◆ Your task: Set the material down again exactly, line by line, skipping each picture.
※
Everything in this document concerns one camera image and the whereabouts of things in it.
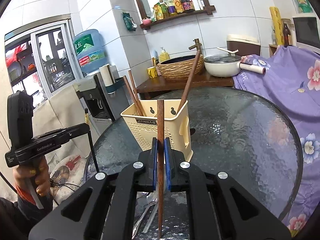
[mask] wooden countertop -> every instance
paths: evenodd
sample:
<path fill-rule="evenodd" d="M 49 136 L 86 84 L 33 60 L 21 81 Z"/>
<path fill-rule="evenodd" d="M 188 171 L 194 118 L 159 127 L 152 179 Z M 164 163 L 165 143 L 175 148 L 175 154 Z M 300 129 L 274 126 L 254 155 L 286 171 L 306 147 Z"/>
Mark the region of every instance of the wooden countertop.
<path fill-rule="evenodd" d="M 156 78 L 149 78 L 137 87 L 138 93 L 149 93 L 156 91 L 177 90 L 184 89 L 187 80 L 182 81 L 169 81 L 164 77 L 159 76 Z M 220 78 L 211 76 L 209 73 L 204 72 L 196 75 L 191 83 L 191 88 L 197 87 L 233 87 L 232 77 Z"/>

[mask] orange sleeve cuff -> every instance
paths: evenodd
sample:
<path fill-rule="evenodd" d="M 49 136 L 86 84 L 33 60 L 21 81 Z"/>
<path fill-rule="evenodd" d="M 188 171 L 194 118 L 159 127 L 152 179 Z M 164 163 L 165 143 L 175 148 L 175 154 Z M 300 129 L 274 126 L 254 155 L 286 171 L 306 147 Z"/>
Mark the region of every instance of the orange sleeve cuff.
<path fill-rule="evenodd" d="M 35 202 L 35 200 L 33 199 L 33 197 L 31 196 L 30 193 L 28 193 L 28 192 L 24 191 L 23 189 L 19 188 L 18 185 L 16 185 L 16 189 L 17 189 L 18 195 L 22 199 L 32 203 L 33 205 L 36 205 L 36 202 Z"/>

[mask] soap dispenser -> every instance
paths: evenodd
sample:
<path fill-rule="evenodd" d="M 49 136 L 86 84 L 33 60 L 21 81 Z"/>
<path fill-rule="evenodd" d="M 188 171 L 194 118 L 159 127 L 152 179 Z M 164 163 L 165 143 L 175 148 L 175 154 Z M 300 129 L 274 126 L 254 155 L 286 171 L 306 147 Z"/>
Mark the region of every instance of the soap dispenser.
<path fill-rule="evenodd" d="M 161 48 L 162 48 L 162 51 L 161 51 L 161 54 L 159 55 L 159 62 L 160 63 L 170 59 L 169 54 L 164 50 L 163 47 L 161 47 Z"/>

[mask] metal pivot bolt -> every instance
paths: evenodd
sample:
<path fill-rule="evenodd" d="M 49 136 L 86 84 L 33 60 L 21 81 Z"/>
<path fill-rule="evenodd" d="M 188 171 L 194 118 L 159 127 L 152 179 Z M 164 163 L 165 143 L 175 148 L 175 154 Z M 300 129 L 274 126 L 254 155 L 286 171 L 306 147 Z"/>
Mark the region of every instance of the metal pivot bolt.
<path fill-rule="evenodd" d="M 106 177 L 106 175 L 103 172 L 98 172 L 95 177 L 97 180 L 102 180 Z"/>
<path fill-rule="evenodd" d="M 190 163 L 188 162 L 182 162 L 180 163 L 180 167 L 183 168 L 183 169 L 187 169 L 190 167 Z"/>
<path fill-rule="evenodd" d="M 143 163 L 142 162 L 135 162 L 133 164 L 133 167 L 136 168 L 136 169 L 140 169 L 143 167 Z"/>
<path fill-rule="evenodd" d="M 218 173 L 218 177 L 219 177 L 220 179 L 226 179 L 226 178 L 228 177 L 228 174 L 227 174 L 226 172 L 224 172 L 224 171 L 220 171 L 220 172 Z"/>

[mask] brass faucet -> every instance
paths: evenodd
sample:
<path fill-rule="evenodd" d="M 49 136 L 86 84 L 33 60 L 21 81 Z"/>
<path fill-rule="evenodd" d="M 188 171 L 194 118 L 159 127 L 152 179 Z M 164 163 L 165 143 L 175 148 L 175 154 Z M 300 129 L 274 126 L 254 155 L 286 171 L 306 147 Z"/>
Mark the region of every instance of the brass faucet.
<path fill-rule="evenodd" d="M 194 39 L 193 40 L 196 44 L 195 45 L 192 45 L 191 47 L 189 47 L 190 50 L 194 49 L 194 48 L 197 48 L 197 50 L 199 50 L 202 54 L 202 50 L 201 50 L 201 46 L 202 44 L 200 43 L 199 39 Z"/>
※
◆ Written solution:
Everything in this document concerns one camera image and the whereabouts of things in it.
[mask] wooden countertop -> every instance
paths: evenodd
sample:
<path fill-rule="evenodd" d="M 49 136 L 86 84 L 33 60 L 21 81 Z"/>
<path fill-rule="evenodd" d="M 188 171 L 194 118 L 159 127 L 152 179 Z M 164 163 L 165 143 L 175 148 L 175 154 Z M 300 129 L 274 126 L 254 155 L 286 171 L 306 147 Z"/>
Mark the region of every instance of the wooden countertop.
<path fill-rule="evenodd" d="M 156 78 L 149 78 L 137 87 L 138 93 L 149 93 L 156 91 L 177 90 L 184 89 L 187 80 L 182 81 L 169 81 L 164 77 L 159 76 Z M 220 78 L 211 76 L 209 73 L 204 72 L 196 75 L 191 83 L 191 88 L 197 87 L 233 87 L 232 77 Z"/>

[mask] orange sleeve cuff -> every instance
paths: evenodd
sample:
<path fill-rule="evenodd" d="M 49 136 L 86 84 L 33 60 L 21 81 Z"/>
<path fill-rule="evenodd" d="M 188 171 L 194 118 L 159 127 L 152 179 Z M 164 163 L 165 143 L 175 148 L 175 154 Z M 300 129 L 274 126 L 254 155 L 286 171 L 306 147 Z"/>
Mark the region of every instance of the orange sleeve cuff.
<path fill-rule="evenodd" d="M 35 202 L 35 200 L 33 199 L 33 197 L 31 196 L 30 193 L 28 193 L 28 192 L 24 191 L 23 189 L 19 188 L 18 185 L 16 185 L 16 189 L 17 189 L 18 195 L 22 199 L 32 203 L 33 205 L 36 205 L 36 202 Z"/>

[mask] soap dispenser -> every instance
paths: evenodd
sample:
<path fill-rule="evenodd" d="M 49 136 L 86 84 L 33 60 L 21 81 Z"/>
<path fill-rule="evenodd" d="M 188 171 L 194 118 L 159 127 L 152 179 Z M 164 163 L 165 143 L 175 148 L 175 154 Z M 300 129 L 274 126 L 254 155 L 286 171 L 306 147 Z"/>
Mark the region of every instance of the soap dispenser.
<path fill-rule="evenodd" d="M 161 48 L 162 48 L 162 51 L 161 51 L 161 54 L 159 55 L 159 62 L 160 63 L 170 59 L 169 54 L 164 50 L 163 47 L 161 47 Z"/>

[mask] metal pivot bolt -> every instance
paths: evenodd
sample:
<path fill-rule="evenodd" d="M 49 136 L 86 84 L 33 60 L 21 81 Z"/>
<path fill-rule="evenodd" d="M 188 171 L 194 118 L 159 127 L 152 179 Z M 164 163 L 165 143 L 175 148 L 175 154 Z M 300 129 L 274 126 L 254 155 L 286 171 L 306 147 Z"/>
Mark the region of every instance of the metal pivot bolt.
<path fill-rule="evenodd" d="M 106 177 L 106 175 L 103 172 L 98 172 L 95 177 L 97 180 L 102 180 Z"/>
<path fill-rule="evenodd" d="M 190 163 L 188 162 L 182 162 L 180 163 L 180 167 L 183 168 L 183 169 L 187 169 L 190 167 Z"/>
<path fill-rule="evenodd" d="M 143 163 L 142 162 L 135 162 L 133 164 L 133 167 L 136 168 L 136 169 L 140 169 L 143 167 Z"/>
<path fill-rule="evenodd" d="M 218 173 L 218 177 L 219 177 L 220 179 L 226 179 L 226 178 L 228 177 L 228 174 L 227 174 L 226 172 L 224 172 L 224 171 L 220 171 L 220 172 Z"/>

[mask] brass faucet -> every instance
paths: evenodd
sample:
<path fill-rule="evenodd" d="M 49 136 L 86 84 L 33 60 L 21 81 Z"/>
<path fill-rule="evenodd" d="M 188 171 L 194 118 L 159 127 L 152 179 Z M 164 163 L 165 143 L 175 148 L 175 154 Z M 300 129 L 274 126 L 254 155 L 286 171 L 306 147 Z"/>
Mark the region of every instance of the brass faucet.
<path fill-rule="evenodd" d="M 194 39 L 193 40 L 196 44 L 195 45 L 192 45 L 191 47 L 189 47 L 190 50 L 194 49 L 194 48 L 197 48 L 197 50 L 199 50 L 202 54 L 202 50 L 201 50 L 201 46 L 202 44 L 200 43 L 199 39 Z"/>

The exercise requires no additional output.